= Prompt =
Your answer should be only the lines below from the one with "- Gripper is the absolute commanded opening" to the one with "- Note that", repeated exactly, ends included.

= Collection entries =
------------------------------------------------

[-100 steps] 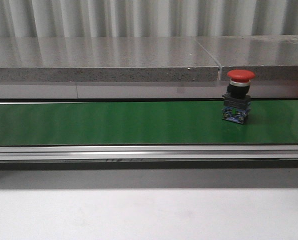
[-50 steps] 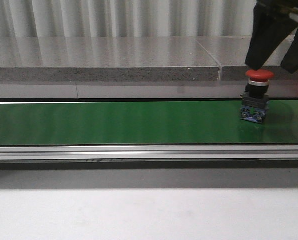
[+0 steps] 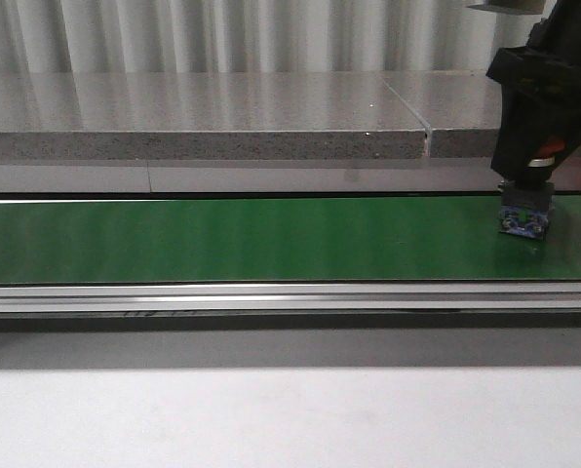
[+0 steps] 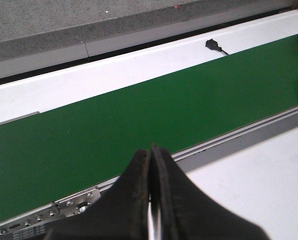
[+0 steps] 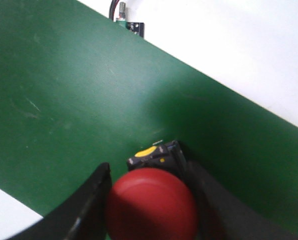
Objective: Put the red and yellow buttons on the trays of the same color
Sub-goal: 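Carry the red button into the red tray and open the right gripper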
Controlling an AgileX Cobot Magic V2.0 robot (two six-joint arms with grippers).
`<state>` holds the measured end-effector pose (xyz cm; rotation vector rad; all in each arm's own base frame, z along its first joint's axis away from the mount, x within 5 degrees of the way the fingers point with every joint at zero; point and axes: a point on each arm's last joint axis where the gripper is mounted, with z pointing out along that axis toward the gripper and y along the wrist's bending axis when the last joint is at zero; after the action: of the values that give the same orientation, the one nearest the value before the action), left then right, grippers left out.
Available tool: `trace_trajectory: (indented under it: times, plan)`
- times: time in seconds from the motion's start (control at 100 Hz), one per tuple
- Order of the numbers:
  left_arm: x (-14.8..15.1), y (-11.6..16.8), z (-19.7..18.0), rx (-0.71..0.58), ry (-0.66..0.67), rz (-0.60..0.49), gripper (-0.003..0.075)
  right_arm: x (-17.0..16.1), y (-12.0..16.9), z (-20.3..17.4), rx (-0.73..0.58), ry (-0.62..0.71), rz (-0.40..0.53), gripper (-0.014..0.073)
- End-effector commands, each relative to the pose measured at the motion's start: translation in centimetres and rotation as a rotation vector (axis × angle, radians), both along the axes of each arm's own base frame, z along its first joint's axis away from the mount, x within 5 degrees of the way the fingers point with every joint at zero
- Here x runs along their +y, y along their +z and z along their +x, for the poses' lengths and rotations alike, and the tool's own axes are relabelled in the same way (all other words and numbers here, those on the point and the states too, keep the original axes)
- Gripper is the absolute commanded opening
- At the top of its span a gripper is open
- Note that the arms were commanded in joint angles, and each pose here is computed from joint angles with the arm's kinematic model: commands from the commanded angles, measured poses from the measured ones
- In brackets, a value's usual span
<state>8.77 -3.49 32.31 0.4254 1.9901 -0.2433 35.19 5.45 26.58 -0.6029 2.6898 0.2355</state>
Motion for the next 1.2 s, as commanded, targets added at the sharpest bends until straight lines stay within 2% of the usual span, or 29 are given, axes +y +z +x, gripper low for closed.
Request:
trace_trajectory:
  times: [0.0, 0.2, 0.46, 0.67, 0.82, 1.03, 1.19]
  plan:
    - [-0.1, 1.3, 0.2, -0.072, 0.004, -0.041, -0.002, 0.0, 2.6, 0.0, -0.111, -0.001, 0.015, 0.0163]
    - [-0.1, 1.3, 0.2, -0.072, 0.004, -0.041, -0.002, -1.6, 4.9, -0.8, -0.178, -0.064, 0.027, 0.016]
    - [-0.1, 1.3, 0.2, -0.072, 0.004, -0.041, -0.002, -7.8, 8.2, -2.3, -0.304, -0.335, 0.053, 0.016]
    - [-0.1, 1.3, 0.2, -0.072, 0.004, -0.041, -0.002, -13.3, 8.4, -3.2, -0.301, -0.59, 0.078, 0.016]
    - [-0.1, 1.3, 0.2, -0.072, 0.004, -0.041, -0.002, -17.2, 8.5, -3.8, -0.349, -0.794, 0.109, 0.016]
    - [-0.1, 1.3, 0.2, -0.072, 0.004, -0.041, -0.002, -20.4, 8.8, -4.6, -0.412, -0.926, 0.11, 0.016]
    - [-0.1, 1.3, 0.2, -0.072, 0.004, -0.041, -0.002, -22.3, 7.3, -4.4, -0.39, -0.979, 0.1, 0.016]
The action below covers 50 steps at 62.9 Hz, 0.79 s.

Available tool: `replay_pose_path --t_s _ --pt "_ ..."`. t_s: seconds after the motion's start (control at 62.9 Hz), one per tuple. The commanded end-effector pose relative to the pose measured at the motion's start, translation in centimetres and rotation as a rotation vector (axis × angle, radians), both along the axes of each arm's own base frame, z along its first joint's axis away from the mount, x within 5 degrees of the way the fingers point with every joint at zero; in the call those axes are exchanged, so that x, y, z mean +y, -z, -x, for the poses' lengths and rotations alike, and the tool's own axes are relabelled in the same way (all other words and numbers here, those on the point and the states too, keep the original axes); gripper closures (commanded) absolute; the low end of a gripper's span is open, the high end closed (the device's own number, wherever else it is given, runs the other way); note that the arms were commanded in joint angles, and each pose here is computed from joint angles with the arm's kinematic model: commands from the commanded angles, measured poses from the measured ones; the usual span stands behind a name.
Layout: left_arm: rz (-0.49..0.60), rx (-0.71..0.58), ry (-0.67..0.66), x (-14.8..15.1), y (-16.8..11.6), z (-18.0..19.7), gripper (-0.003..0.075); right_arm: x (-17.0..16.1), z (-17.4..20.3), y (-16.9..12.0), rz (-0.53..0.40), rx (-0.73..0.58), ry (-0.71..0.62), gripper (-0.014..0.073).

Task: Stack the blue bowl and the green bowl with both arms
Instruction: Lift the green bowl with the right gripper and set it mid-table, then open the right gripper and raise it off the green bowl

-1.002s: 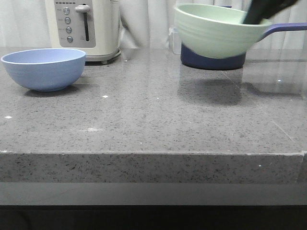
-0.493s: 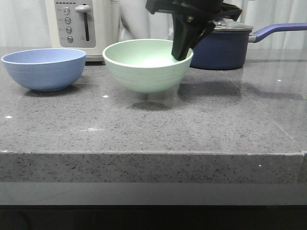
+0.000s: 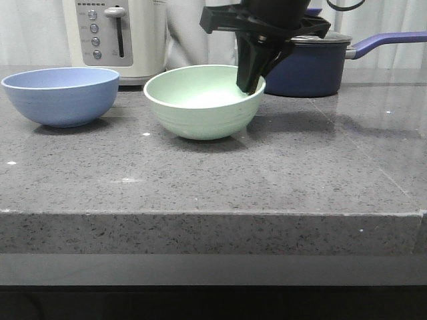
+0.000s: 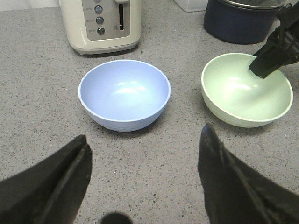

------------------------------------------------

= Exercise solution =
- Gripper is the absolute commanded opening
- At the top of its span a gripper is open
- Note that the arms were commanded in joint angles, and each pose here is computed from joint angles with the arm's kinematic model: commands from the commanded angles, measured poses from the measured ones

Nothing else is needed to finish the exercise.